In responses to the landowners’ standing argument, Plaintiffs reminded the Court that this is not a quiet title action. Plaintiffs are not claiming title to the intertidal land for themselves, they are claiming it for the State. Plaintiffs point out that the state of Maine is a party to this case and has argued in favor of one of Plaintiffs’ legal theories. Plus, Maine courts have long held that individual Plaintiffs may sue to vindicate public rights so long as they can demonstrate a particularized harm. In this case, each of the Plaintiffs alleged that the Defendants’ continued claims on the intertidal has either harmed their businesses, their property values, or even their right to enjoy a day at the beach.
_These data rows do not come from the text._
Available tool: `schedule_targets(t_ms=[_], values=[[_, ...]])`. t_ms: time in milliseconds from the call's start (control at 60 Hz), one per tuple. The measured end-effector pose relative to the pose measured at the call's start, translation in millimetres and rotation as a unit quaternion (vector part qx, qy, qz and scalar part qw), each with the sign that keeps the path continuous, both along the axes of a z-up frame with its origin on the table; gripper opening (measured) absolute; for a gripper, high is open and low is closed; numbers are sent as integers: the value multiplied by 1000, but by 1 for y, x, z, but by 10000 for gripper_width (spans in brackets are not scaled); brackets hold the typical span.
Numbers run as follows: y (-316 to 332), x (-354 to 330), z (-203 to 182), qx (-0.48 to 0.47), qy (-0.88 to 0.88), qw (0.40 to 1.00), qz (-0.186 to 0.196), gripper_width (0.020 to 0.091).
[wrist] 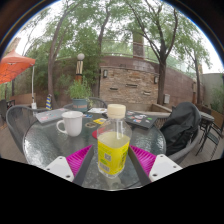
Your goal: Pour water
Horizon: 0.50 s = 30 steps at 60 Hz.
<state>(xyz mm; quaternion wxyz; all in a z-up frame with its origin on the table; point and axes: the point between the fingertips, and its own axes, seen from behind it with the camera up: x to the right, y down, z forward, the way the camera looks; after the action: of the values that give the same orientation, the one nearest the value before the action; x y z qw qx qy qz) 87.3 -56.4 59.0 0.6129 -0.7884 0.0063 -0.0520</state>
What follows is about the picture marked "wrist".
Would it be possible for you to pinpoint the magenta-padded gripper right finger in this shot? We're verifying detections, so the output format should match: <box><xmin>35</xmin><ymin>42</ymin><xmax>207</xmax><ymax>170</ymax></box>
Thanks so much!
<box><xmin>127</xmin><ymin>144</ymin><xmax>184</xmax><ymax>187</ymax></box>

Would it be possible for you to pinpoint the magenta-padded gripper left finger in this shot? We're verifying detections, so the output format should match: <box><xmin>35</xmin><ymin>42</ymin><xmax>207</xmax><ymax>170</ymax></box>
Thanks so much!
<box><xmin>44</xmin><ymin>144</ymin><xmax>96</xmax><ymax>187</ymax></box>

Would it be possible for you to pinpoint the yellow-labelled clear drink bottle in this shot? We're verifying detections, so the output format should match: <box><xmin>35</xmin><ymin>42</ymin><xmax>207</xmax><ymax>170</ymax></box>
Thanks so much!
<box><xmin>96</xmin><ymin>103</ymin><xmax>133</xmax><ymax>180</ymax></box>

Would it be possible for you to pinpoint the flat round red coaster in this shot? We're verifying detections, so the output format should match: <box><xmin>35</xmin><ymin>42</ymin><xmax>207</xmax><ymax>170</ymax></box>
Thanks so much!
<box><xmin>91</xmin><ymin>128</ymin><xmax>101</xmax><ymax>140</ymax></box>

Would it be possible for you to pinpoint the white ceramic mug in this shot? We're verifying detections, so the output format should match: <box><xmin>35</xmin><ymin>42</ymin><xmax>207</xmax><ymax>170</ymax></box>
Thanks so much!
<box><xmin>55</xmin><ymin>110</ymin><xmax>84</xmax><ymax>138</ymax></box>

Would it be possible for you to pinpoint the black laptop with stickers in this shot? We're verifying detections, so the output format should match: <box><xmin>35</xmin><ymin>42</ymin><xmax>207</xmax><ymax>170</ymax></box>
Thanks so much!
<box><xmin>123</xmin><ymin>109</ymin><xmax>159</xmax><ymax>130</ymax></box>

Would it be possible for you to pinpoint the grey wicker chair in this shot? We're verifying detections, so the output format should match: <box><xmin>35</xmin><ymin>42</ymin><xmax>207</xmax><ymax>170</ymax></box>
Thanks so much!
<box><xmin>166</xmin><ymin>109</ymin><xmax>205</xmax><ymax>165</ymax></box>
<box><xmin>5</xmin><ymin>104</ymin><xmax>51</xmax><ymax>156</ymax></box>
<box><xmin>63</xmin><ymin>96</ymin><xmax>109</xmax><ymax>111</ymax></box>

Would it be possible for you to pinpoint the yellow card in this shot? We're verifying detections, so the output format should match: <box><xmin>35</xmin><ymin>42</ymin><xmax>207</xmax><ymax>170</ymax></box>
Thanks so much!
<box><xmin>92</xmin><ymin>117</ymin><xmax>108</xmax><ymax>126</ymax></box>

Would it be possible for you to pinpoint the black backpack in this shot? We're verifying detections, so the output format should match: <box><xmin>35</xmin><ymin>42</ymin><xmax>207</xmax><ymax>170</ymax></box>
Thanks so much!
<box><xmin>159</xmin><ymin>101</ymin><xmax>202</xmax><ymax>157</ymax></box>

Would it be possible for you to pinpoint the silver laptop with stickers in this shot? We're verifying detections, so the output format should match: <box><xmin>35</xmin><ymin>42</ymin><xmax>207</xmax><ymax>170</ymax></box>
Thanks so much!
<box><xmin>34</xmin><ymin>107</ymin><xmax>71</xmax><ymax>124</ymax></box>

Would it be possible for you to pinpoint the white sticker sheet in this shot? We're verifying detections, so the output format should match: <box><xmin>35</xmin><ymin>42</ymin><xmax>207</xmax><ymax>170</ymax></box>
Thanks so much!
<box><xmin>87</xmin><ymin>107</ymin><xmax>108</xmax><ymax>115</ymax></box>

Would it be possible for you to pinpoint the blue yellow striped cone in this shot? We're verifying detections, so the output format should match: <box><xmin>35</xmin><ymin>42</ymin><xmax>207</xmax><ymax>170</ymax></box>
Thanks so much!
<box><xmin>45</xmin><ymin>93</ymin><xmax>54</xmax><ymax>111</ymax></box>

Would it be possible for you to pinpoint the green potted plant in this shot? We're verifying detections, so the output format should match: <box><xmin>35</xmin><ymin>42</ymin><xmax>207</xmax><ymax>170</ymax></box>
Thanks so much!
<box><xmin>65</xmin><ymin>77</ymin><xmax>93</xmax><ymax>114</ymax></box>

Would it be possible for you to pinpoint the group of patio chairs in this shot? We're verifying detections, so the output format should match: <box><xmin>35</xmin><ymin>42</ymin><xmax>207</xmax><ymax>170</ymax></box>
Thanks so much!
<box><xmin>196</xmin><ymin>106</ymin><xmax>224</xmax><ymax>158</ymax></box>

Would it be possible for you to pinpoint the round dark patio table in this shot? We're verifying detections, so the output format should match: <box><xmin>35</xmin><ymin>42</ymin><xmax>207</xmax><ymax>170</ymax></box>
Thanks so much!
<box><xmin>199</xmin><ymin>109</ymin><xmax>216</xmax><ymax>134</ymax></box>

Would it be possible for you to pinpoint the dark-trunked tree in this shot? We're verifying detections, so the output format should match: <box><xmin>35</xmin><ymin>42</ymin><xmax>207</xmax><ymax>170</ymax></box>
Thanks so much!
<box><xmin>126</xmin><ymin>0</ymin><xmax>201</xmax><ymax>106</ymax></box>

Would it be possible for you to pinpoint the wooden bench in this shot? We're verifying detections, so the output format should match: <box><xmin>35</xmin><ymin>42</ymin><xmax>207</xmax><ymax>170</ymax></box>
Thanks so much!
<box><xmin>9</xmin><ymin>92</ymin><xmax>34</xmax><ymax>107</ymax></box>

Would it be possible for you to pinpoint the dark wicker chair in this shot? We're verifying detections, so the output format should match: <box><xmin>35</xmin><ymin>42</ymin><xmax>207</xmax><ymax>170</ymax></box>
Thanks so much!
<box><xmin>0</xmin><ymin>99</ymin><xmax>16</xmax><ymax>128</ymax></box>

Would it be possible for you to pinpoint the brown-trunked tree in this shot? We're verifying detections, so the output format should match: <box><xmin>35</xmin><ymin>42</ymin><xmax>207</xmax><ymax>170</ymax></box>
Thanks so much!
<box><xmin>36</xmin><ymin>6</ymin><xmax>101</xmax><ymax>109</ymax></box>

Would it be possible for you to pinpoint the orange canopy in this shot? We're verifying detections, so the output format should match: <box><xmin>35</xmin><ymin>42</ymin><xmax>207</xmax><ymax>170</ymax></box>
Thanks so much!
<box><xmin>0</xmin><ymin>49</ymin><xmax>37</xmax><ymax>85</ymax></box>

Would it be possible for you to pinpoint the globe-topped lamp post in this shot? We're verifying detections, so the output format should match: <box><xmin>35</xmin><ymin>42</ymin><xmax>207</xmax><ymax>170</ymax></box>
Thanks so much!
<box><xmin>74</xmin><ymin>52</ymin><xmax>86</xmax><ymax>84</ymax></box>

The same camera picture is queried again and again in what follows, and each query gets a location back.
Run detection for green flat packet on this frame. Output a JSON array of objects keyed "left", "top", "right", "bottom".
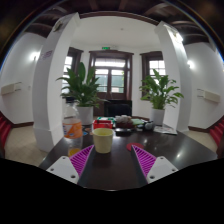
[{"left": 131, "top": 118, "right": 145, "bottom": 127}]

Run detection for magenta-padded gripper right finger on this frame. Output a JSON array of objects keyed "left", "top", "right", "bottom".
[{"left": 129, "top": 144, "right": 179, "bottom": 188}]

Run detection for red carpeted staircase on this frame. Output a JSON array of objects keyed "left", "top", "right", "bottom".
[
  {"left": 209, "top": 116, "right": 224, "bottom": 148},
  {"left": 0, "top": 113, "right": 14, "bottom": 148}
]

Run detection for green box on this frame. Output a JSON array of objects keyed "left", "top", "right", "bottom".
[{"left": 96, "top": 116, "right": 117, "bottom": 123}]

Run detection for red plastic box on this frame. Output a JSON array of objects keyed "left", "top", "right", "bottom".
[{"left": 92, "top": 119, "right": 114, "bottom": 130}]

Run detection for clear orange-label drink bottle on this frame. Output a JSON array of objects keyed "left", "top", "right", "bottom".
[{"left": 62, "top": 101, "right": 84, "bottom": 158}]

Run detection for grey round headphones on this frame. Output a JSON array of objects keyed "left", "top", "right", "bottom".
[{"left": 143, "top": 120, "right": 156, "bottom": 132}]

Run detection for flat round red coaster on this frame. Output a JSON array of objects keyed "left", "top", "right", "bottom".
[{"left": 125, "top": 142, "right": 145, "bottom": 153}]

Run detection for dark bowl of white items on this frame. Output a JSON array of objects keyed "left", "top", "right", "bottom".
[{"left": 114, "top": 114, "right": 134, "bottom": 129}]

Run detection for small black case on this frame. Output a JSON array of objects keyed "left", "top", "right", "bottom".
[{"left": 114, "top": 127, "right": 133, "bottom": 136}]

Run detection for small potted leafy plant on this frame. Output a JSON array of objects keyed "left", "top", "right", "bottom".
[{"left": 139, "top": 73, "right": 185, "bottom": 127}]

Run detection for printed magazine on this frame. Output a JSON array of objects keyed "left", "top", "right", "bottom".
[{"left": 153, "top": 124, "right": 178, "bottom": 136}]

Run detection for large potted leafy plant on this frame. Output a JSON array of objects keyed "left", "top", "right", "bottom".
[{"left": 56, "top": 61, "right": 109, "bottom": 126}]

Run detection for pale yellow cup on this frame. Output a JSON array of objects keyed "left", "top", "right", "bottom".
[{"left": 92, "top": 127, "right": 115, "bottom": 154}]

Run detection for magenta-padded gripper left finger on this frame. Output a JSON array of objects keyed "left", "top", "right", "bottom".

In response to Defendants’ second argument, Plaintiffs argued that the principle of stare decisis is important, but stare decisis can never be used to justify upholding a decision most people consider wrongly decided. According to Plaintiffs, if the old Colonial Ordinance had any authority at all, it was under the common law. Common laws can be modernized by Courts and can even be changed by legislations. So, Bell was not a continuation of 400 years of legal precedent, it was a group of unelected judges standing in the way of a duly elected legislature as that legislature attempted to exercise its constitutional right to modify, modernize, or even nullify the common law. Yes, the Bell cases were discussed in the 2019 Ross case, but the issue of intertidal ownership was not before the Court in that case.
The Attorney General weighed in on this point, arguing that if the Colonial Ordinance is common law, then the Court is within their rights to expand the common law definition of “fishing fowling and navigation” to include a general recreational use of the intertidal. According to this argument, the Bell decision should be overturned to the extent that court adopted an overly rigid interpretation to those terms.
A sub-group of defendants also filed an unexpected anti-SLAPP motion. Like most states, Maine law allows a Court to dismiss a case if it appears it was brought solely to intimidate or retaliate against someone for exercising their first amendment rights to seek redress from government. These so-call SLAPP cases usually claim that the Defendant defamed the Plaintiff by saying bad things about them in the media or in front of congress, etc. This group of Defendants argued that this case was brought to punish them for speaking out against seaweed harvesting along the coast.
In response, Plaintiffs pointed out that they are not claiming defamation. Indeed, Defendants have every right to continue advocating as they please. These Defendants are not being sued because they oppose seaweed harvesting, they are being sued because they claim to own land that they do not own. In 2019, the Maine Supreme Court nullified the upland owner’s claim to Goose Rocks Beach in Kennebunk. In so doing, the Court examined the original deeds to the upland owner’s property and discovered that the intertidal (and much of the dry sand beach) was not included in their chain of titles. Relying on that 2019 case, Plaintiffs in this case provided the Court with the chains of title of each of the moving Defendants and then showed how their claims to the intertidal land next to their property were added to their titles by people who never owned it in the first place.
The motions to dismiss and the anti-SLAPP motions are fully briefed and the parties are waiting for the Superior Court to schedule oral argument.